Comb the records below for the string "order" and copy each line where it turns up.

══ Extracted entries

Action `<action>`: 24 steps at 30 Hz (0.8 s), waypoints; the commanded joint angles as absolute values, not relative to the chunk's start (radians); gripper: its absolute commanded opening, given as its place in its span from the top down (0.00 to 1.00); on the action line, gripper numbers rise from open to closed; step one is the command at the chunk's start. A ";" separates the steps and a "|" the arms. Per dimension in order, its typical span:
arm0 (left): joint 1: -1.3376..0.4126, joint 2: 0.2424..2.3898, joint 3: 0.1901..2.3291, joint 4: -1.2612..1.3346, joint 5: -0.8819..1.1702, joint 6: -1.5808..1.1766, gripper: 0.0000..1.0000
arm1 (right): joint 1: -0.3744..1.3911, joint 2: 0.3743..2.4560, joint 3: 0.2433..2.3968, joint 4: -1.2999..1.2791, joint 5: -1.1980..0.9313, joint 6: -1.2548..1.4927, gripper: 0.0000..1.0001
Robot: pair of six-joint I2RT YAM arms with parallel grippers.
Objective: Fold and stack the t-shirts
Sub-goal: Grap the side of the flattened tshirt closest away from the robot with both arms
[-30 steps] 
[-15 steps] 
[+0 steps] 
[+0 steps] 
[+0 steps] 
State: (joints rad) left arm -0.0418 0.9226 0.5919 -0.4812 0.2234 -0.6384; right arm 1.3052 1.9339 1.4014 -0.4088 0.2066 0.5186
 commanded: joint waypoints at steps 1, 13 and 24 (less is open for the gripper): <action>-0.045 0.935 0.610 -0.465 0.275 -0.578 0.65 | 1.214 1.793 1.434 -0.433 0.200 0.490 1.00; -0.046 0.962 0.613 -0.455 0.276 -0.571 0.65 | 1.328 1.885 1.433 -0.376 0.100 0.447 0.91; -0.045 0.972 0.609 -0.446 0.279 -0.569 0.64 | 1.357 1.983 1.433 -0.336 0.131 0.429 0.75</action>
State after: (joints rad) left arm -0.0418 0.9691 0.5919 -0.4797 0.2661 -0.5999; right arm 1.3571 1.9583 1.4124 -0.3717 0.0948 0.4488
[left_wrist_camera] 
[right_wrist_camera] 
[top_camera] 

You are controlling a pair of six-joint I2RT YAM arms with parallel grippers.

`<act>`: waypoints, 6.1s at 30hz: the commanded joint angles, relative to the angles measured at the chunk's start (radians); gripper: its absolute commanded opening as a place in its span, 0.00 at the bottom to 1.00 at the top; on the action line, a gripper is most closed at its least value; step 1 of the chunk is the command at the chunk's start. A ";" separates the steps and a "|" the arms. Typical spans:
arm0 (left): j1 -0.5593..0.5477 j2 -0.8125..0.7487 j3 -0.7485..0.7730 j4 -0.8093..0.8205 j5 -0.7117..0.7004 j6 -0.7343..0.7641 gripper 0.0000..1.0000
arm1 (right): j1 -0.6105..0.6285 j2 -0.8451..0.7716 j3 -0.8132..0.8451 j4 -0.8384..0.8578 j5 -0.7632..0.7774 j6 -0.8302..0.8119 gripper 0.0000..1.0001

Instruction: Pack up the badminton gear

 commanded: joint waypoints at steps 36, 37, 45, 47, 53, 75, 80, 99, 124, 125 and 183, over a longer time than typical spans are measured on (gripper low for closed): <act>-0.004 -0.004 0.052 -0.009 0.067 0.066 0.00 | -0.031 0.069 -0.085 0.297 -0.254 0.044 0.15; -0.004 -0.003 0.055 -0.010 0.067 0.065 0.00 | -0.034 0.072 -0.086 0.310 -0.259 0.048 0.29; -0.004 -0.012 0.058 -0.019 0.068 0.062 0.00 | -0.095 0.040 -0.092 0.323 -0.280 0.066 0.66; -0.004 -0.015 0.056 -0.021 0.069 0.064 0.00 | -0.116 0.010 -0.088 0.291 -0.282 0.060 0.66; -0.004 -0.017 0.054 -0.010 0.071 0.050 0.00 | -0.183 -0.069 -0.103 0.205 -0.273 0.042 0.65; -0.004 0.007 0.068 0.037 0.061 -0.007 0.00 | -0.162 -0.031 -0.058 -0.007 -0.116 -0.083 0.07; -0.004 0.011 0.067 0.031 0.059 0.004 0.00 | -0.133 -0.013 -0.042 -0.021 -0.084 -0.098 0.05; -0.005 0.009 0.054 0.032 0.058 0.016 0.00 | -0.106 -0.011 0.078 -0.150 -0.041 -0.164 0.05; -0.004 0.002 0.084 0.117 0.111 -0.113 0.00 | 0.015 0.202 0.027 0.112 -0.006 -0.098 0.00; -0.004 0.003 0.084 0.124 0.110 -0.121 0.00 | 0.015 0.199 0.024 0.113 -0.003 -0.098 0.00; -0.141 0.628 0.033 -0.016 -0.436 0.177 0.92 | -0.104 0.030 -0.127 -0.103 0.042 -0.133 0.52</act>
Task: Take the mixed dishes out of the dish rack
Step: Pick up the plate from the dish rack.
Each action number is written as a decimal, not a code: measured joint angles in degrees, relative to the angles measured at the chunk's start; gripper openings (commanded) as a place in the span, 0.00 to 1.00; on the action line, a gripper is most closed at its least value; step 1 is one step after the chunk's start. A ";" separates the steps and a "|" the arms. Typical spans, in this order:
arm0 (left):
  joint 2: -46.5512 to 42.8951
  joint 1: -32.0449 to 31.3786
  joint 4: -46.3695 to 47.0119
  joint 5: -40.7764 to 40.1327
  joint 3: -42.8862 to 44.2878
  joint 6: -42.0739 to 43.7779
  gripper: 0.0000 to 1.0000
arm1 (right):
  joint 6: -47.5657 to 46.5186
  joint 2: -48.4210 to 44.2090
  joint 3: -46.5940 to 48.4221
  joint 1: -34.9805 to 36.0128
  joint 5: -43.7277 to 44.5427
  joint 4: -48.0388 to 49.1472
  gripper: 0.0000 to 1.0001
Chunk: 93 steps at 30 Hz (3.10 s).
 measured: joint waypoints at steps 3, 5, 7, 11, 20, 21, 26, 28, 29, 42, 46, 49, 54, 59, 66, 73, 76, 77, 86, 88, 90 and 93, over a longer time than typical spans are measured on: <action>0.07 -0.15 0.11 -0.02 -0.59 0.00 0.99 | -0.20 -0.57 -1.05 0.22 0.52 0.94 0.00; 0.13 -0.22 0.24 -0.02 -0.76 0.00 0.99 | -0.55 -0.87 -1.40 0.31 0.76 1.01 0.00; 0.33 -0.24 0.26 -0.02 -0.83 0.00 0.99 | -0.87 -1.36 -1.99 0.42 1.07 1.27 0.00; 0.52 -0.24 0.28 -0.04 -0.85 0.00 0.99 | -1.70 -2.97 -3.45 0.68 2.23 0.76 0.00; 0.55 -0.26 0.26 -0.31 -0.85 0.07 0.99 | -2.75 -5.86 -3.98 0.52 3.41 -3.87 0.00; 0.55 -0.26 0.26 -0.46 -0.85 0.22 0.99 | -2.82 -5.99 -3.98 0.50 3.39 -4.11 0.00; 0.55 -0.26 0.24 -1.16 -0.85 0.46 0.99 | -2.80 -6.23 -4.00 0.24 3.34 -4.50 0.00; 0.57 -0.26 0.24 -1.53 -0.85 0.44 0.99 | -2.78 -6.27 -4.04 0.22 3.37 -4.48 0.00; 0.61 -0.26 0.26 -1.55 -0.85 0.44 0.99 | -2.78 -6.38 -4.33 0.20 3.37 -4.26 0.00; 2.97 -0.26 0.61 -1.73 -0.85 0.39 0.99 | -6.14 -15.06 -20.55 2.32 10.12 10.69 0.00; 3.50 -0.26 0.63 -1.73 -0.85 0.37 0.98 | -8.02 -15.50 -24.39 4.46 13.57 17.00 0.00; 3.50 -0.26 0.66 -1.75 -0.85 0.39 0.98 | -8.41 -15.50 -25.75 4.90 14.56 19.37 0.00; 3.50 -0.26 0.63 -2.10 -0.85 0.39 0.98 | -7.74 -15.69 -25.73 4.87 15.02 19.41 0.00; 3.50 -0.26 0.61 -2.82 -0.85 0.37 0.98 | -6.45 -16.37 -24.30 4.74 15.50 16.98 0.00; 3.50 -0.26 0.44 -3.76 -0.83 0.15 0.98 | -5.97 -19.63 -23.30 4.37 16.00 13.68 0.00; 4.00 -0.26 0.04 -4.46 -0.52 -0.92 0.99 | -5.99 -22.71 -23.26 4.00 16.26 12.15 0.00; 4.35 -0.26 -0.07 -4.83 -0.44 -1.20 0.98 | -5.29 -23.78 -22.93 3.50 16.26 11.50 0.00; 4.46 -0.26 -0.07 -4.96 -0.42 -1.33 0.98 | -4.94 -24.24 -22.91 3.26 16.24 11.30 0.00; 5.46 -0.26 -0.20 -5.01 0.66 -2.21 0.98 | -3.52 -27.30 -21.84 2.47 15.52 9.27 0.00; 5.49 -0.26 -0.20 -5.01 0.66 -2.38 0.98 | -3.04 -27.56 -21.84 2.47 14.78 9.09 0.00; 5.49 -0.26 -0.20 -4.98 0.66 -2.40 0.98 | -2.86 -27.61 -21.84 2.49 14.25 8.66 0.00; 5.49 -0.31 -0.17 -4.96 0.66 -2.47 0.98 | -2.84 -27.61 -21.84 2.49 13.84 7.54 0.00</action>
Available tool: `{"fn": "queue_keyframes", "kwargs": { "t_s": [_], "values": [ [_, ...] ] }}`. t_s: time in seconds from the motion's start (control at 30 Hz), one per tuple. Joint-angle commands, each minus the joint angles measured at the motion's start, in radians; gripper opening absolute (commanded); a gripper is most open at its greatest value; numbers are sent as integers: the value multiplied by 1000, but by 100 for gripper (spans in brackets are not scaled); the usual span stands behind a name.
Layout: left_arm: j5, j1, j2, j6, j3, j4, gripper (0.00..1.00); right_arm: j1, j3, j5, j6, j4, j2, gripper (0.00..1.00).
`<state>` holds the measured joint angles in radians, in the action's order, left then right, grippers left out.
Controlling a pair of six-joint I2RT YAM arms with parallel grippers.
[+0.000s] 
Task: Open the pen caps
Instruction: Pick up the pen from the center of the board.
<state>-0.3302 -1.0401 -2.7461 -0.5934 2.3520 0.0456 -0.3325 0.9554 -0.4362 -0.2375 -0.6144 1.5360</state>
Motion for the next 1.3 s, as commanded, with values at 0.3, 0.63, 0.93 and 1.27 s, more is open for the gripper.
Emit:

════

§ Problem solution
Action `<action>`: 24 steps at 30 Hz (0.8 s), waypoints; the commanded joint angles as absolute values, not relative to the chunk's start (radians); gripper: its absolute commanded opening, given as its place in its span from the top down (0.00 to 1.00); on the action line, gripper numbers rise from open to closed; step one is the command at the chunk's start. A ";" separates the steps and a "|" the arms. Per dimension in order, its typical span:
Each action number is written as a decimal, not a code: measured joint angles in degrees, relative to the angles measured at the chunk's start; gripper openings (commanded) as a place in the span, 0.00 to 1.00; on the action line, a gripper is most closed at its least value; step 1 is one step after the chunk's start. A ";" separates the steps and a "|" the arms. Typical spans, in this order:
`<state>` holds the measured joint angles in radians, in the action's order, left then right, grippers left out.

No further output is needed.